You can not help but cross the Arno as a tourist, be it to view the shops, the street buskers or to share a romantic moment, but aside from the historical and sentimental importance of the bridge, it is also a main feature of a lovely river and a pratical means of exploring Florence's south bank which is a must for visitors who are staying more than a day or two in the Tuscan capital.
Ponte Vecchio is the oldest bridge in Florence. In 1345 the current bridge replaced an earlier wooden one that was swept away in a flood. It is also the only bridge that was not bombed during World War II.
Goldsmiths took up resident centuries ago, building extensions from their shops that overhang the river. Although no craftsmen actually "work" in their shops today, the jewellery is beautiful.
The area is great for people watching, enjoying the river, and side-stepping hawkers, portrait artists, and souvenir vendors.
We had nice weather for our walk across the bridge and even though it was a holiday and the shops were closed, had a really nice time taking in the sites around the river. We made it to the other side and walked along Via de' Guicciardini, down some little streets, and then along Lungarno Torrigiani and back across Ponte Santa Trinita for nice views of Ponte Vecchio. On the Lungarno Torrigiani side are the Museo Di Storia Della Scienza (science museum), Meseo Horne, and the Biblioteca Nazionale (National Library). It was a nice area and one of the things I loved were the "expressive" fountains (see 2nd photo in tip).

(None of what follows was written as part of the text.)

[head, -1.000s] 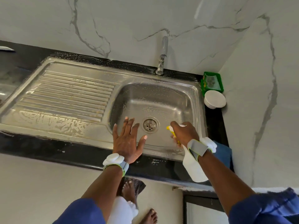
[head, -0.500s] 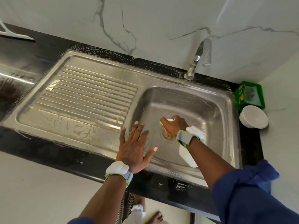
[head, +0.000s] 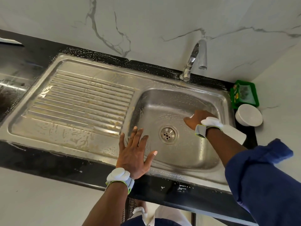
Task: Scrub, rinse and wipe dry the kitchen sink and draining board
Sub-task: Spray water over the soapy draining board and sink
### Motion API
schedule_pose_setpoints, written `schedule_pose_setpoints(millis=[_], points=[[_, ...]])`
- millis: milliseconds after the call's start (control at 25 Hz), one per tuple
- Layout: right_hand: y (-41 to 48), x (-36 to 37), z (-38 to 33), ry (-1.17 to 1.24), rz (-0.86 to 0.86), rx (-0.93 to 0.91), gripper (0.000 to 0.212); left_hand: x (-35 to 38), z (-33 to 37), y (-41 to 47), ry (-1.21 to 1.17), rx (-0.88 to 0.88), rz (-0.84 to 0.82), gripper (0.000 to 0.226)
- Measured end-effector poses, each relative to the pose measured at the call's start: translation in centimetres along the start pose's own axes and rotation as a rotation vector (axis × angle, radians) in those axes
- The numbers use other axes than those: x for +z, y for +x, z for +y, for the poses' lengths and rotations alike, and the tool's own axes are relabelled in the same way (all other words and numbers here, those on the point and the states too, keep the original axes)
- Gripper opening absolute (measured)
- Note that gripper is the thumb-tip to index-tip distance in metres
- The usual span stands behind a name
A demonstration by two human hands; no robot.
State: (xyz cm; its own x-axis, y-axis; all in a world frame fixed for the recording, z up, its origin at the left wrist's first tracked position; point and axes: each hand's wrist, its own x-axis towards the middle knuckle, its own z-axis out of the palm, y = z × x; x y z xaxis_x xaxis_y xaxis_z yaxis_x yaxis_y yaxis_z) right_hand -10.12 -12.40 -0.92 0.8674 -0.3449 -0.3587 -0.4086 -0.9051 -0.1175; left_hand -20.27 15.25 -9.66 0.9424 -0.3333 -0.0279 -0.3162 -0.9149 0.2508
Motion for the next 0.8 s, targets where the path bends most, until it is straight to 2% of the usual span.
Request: schedule_pose_setpoints(millis=[200, 320, 400, 480, 520, 640, 680, 720, 800], points=[[-2.0, 1.8, 2.9, 0.184, -0.118, 0.117, 0.047, 0.3, 0.0, 0.1, 0.001, 0.012, 0.015, 0.079], [-3.4, 3.0, 2.4, 0.380, -0.203, 0.086, 0.049, 0.4, -0.1, 0.0, -0.009, 0.015, 0.035, 0.077], [-4.1, 3.3, 1.6, 0.260, -0.121, -0.009, 0.046, 0.6, -0.1, 0.1, -0.013, 0.019, 0.046, 0.075], [-4.7, 2.8, 0.4, 0.174, 0.037, -0.083, 0.048, 0.6, -0.3, 0.1, -0.010, 0.018, 0.050, 0.074], [-5.0, 2.1, -0.3, 0.281, 0.126, -0.089, 0.051, 0.6, -0.2, 0.1, -0.008, 0.016, 0.057, 0.075], [-4.0, -1.4, -1.8, 1.045, 0.316, -0.016, 0.048, 0.6, -0.2, 0.1, -0.004, 0.003, 0.072, 0.077], [-3.7, -3.1, -2.2, 1.221, 0.360, -0.004, 0.046, 0.7, -0.2, 0.0, -0.006, 0.000, 0.074, 0.077], [-3.4, -5.0, -2.5, 1.333, 0.411, -0.011, 0.047, 0.6, -0.2, 0.0, -0.010, -0.001, 0.086, 0.077], [-2.5, -8.1, -2.7, 1.391, 0.482, -0.040, 0.053, 0.6, -0.2, -0.1, -0.007, -0.001, 0.093, 0.076]])
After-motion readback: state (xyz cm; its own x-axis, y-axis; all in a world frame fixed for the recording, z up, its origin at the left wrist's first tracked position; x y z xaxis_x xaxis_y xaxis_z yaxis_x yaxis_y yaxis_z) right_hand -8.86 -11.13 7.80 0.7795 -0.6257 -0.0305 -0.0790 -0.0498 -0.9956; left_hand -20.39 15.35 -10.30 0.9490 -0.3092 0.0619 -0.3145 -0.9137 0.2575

You can spend as much or as little time visiting Ponte Vecchio - a quick trip to the bridge or a leisurely walk to the other side. This was my 3rd or 4th trip to Florence and the first time I made the trip across. Definitely recommend doing that.

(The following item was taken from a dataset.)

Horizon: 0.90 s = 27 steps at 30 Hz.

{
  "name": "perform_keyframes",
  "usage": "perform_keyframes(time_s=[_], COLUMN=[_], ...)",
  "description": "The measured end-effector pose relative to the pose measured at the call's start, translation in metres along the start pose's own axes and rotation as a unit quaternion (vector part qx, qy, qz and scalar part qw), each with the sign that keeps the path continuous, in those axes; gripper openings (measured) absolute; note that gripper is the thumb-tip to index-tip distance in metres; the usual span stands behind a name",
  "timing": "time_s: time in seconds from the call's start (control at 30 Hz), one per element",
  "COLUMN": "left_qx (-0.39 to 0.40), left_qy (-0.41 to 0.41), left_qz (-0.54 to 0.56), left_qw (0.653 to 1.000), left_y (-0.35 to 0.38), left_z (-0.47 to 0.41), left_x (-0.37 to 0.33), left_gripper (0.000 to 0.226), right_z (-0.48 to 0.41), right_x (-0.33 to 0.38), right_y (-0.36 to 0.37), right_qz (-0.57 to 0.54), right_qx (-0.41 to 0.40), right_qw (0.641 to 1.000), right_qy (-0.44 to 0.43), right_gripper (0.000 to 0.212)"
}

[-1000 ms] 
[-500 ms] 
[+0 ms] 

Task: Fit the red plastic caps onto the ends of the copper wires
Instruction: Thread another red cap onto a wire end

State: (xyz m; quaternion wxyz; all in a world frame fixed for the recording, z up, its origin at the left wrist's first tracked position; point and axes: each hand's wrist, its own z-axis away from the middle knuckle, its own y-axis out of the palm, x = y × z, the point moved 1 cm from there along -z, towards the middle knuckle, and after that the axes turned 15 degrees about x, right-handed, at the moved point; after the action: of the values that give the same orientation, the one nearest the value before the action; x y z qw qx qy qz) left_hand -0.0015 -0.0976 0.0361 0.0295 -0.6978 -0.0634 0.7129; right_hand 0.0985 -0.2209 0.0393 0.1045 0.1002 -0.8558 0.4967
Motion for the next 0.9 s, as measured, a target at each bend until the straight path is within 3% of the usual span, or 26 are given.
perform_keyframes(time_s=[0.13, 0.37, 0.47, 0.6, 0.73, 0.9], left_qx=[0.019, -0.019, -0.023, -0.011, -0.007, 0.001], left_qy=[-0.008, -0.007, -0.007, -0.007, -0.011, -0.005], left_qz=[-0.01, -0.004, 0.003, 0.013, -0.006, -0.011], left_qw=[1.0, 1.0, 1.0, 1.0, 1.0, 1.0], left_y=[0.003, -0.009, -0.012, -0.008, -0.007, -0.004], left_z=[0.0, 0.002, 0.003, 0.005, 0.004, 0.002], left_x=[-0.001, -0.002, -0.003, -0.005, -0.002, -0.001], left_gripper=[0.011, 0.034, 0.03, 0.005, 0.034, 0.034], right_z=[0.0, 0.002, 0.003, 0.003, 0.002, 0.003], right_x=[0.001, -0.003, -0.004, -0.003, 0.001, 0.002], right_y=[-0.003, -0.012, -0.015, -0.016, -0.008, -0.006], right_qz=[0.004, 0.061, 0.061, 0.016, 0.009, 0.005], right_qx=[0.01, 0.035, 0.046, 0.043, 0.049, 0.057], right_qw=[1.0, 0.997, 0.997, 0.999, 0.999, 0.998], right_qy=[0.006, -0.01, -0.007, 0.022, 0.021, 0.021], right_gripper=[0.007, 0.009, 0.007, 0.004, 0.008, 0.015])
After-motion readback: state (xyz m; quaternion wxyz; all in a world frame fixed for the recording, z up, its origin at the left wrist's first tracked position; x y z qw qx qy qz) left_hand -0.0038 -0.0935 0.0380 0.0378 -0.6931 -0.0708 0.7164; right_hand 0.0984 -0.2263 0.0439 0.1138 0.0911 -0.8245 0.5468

The Arno River is swift at times and it adds to the pleasure of great scenery. It is and was am important method to move goods to the sea and it ends in Pisa. The river originates in the hills of the Apennines. It has flooded cities many times. The latest for Florence was in 1966 for Florence when it rained nearly 8 inches in 24 hours.

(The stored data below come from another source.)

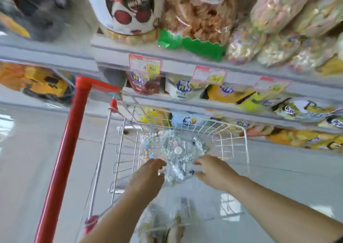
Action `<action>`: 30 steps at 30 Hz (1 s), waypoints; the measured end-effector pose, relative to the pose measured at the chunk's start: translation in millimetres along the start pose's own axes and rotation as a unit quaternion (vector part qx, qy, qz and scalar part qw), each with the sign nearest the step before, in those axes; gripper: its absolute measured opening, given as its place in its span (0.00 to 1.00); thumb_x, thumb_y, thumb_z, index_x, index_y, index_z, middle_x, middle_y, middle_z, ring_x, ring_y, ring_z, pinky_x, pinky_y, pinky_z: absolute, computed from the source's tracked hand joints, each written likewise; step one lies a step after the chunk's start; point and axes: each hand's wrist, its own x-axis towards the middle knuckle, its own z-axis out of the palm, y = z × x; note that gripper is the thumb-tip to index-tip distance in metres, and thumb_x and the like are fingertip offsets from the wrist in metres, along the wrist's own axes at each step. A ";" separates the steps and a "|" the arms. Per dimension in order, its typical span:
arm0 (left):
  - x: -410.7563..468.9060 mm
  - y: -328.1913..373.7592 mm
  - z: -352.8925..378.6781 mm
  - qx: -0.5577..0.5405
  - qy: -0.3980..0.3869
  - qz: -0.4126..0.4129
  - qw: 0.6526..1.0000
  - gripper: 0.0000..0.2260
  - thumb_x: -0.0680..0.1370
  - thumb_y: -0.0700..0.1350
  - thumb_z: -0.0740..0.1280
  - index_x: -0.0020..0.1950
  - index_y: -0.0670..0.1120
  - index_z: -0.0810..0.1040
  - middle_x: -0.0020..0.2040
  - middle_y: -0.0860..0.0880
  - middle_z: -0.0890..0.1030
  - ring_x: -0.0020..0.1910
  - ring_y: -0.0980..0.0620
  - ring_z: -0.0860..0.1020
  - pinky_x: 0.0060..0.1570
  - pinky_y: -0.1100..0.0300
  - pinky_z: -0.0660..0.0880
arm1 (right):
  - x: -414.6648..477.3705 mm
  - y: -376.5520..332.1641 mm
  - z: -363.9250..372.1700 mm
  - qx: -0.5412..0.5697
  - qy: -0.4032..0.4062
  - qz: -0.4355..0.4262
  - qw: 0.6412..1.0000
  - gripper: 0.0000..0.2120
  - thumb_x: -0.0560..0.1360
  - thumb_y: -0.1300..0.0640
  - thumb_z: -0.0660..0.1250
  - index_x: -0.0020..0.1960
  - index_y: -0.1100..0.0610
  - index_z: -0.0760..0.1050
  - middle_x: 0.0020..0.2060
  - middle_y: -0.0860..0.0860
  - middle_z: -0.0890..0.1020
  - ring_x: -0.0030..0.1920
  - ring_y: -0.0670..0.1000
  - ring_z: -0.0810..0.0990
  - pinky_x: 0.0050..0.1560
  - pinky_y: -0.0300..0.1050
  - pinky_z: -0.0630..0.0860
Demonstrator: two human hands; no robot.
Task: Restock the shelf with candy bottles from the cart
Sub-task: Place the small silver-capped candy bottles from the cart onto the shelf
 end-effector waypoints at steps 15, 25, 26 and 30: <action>101.6 -16.1 108.4 0.254 -0.163 0.126 0.945 0.29 0.77 0.32 0.62 0.76 0.51 0.63 0.77 0.49 0.60 0.60 0.44 0.77 0.47 0.51 0.78 | 98.2 3.1 57.1 -0.028 0.105 -0.083 0.991 0.14 0.74 0.64 0.65 0.57 0.50 0.69 0.59 0.48 0.69 0.47 0.53 0.75 0.37 0.46 0.68; 107.7 -0.7 106.6 0.330 -0.184 0.091 0.922 0.26 0.75 0.31 0.67 0.71 0.43 0.66 0.69 0.44 0.64 0.51 0.43 0.81 0.42 0.52 0.78 | 82.0 26.0 37.0 0.279 0.180 0.081 0.940 0.10 0.75 0.63 0.67 0.47 0.48 0.71 0.41 0.48 0.75 0.38 0.47 0.76 0.37 0.40 0.73; 106.0 -0.2 105.9 0.348 -0.180 0.109 0.913 0.24 0.74 0.31 0.67 0.69 0.42 0.68 0.67 0.44 0.67 0.50 0.44 0.81 0.39 0.53 0.75 | 77.6 24.4 34.3 0.319 0.179 0.092 0.926 0.10 0.75 0.62 0.68 0.47 0.48 0.71 0.43 0.49 0.77 0.40 0.49 0.79 0.39 0.42 0.77; 91.6 7.2 90.3 0.405 -0.168 0.155 0.885 0.17 0.77 0.40 0.67 0.66 0.42 0.71 0.60 0.45 0.73 0.51 0.47 0.80 0.39 0.57 0.70 | 51.4 12.4 18.1 0.479 0.180 0.121 0.851 0.09 0.76 0.62 0.69 0.50 0.50 0.73 0.48 0.50 0.77 0.35 0.51 0.82 0.41 0.49 0.81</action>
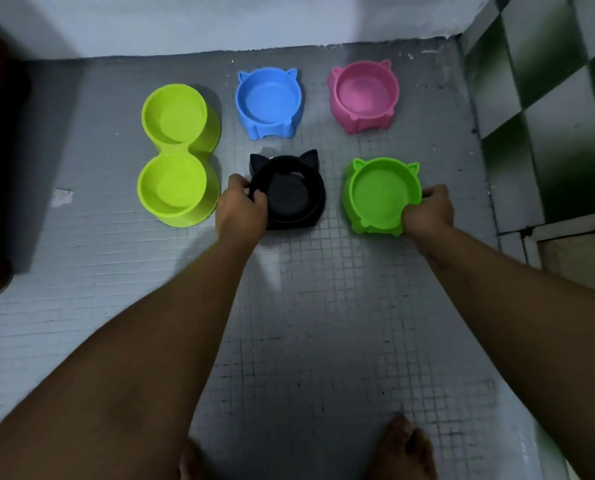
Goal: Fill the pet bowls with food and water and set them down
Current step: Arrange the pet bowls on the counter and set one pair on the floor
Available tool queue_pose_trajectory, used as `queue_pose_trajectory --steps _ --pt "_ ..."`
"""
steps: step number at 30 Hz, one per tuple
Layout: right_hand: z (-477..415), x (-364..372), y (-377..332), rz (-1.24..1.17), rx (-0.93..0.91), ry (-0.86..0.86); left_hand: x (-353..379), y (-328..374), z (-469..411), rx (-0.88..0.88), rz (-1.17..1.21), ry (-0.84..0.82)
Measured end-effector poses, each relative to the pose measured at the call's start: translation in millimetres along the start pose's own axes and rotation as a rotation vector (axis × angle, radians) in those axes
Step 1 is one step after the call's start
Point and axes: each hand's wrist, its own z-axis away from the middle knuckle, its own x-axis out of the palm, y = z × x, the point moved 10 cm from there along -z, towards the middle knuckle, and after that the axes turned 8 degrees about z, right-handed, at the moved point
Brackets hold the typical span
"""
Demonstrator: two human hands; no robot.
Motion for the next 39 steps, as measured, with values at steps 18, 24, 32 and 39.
queue_pose_trajectory --steps 18,24,32,39 --pt "125.1 -163.4 -95.4 -0.159 -0.262 -0.129 -141.8 157.0 74.0 0.094 0.347 -0.057" --pt "224.0 -300.6 -162.8 -0.318 -0.267 -0.161 -274.1 272.5 126.0 0.0 0.437 0.007" --pt "335.1 -462.7 -222.1 -0.429 -0.285 -0.074 -407.6 397.3 176.8 0.047 0.569 -0.04" --pt "429.8 -538.9 -195.2 -0.459 -0.268 0.118 -479.8 458.6 240.0 0.128 0.597 -0.154"
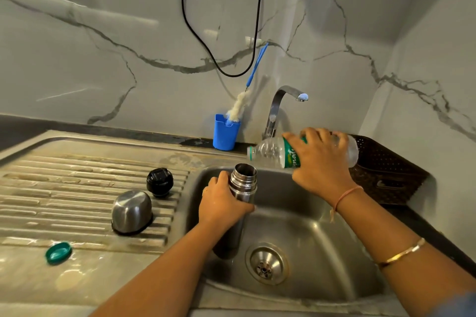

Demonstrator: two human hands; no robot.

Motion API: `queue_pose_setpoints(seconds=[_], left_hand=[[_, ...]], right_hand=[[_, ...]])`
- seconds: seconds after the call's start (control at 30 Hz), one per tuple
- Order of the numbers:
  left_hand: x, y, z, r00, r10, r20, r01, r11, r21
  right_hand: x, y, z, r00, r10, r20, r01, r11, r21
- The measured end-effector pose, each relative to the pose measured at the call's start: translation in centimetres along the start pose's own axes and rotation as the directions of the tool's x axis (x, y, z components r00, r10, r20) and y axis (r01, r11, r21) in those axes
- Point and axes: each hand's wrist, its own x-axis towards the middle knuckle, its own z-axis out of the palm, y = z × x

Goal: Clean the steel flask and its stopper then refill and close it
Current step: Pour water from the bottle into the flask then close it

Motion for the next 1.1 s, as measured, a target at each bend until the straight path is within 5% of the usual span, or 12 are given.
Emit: queue_pose_setpoints(seconds=[0.13,0.5,0.8,1.1], left_hand=[[-0.1,0.4,-0.9,0.999,0.017,-0.047,-0.02,0.998,-0.059],[-0.2,3.5,-6.2,0.973,0.045,-0.228,-0.129,0.919,-0.372],[-1.1,5.5,-13.5,0.939,0.128,-0.32,-0.245,0.901,-0.357],[-1.6,3.1,-22.3,0.956,0.115,-0.269,-0.2,0.928,-0.314]], right_hand=[[0.5,-0.1,-0.1,0.965,0.179,0.19,-0.227,0.937,0.266],[-2.7,-0.9,4.3,0.889,0.355,0.291,-0.456,0.61,0.648],[-3.6,-1.2,5.3,0.888,0.335,0.314,-0.458,0.605,0.651],[-3.9,-2.2,6.1,0.902,0.289,0.322,-0.432,0.637,0.638]])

One of the symbols of Florence, I feel that the more you look at Ponte Vecchio the more you fell in love with its corners, with its light, with the colors, with the river.
Just go there as often as you can, in the morning, at sunset and during the night...and stay for a while.
Before coming to Florence, I was having a drink with an American student in Venice and we were discussing the usual travelers' tales - so I asked him what he thinks of Florence. His first impression? The the polluted Arno river. From then on, the vision of a polluted river stuck and that was the first thing that came to my mind when I finally got my chance to see the river myself - and yes, it looked and smelled pollution! This was even confirmed by the staff at the hotel, but they were unapologetic about it. One even does some sculling on the river, as do some brave Florentines every afternoon.
Pollution tales aside, the river projects an enchanting image during sunset. Perhaps the best way to maximize your Arno experience is to view the river from different vantage points. Piazzale Michelangelo is the best place to catch a bird's eye view of the river and the city, while Ponte Vecchio views are best enjoyed from Ponte Santa Trinita. The changing colors of the autumn sunset - from purplish pink to deep reddish orange reflecting on the Arno are mesmerizing.
The Ponte Vecchio or Old Bridge is an inhabited urban bridge lined with jewellers shops.
The current structure was built in 1345.
It is the only of Florence's bridges which survived WWII and several floods.
The Ponte Vecchio crosses the river Arno in the centre of Florence and connects the Uffizi Gallery with Palazzo Pitti.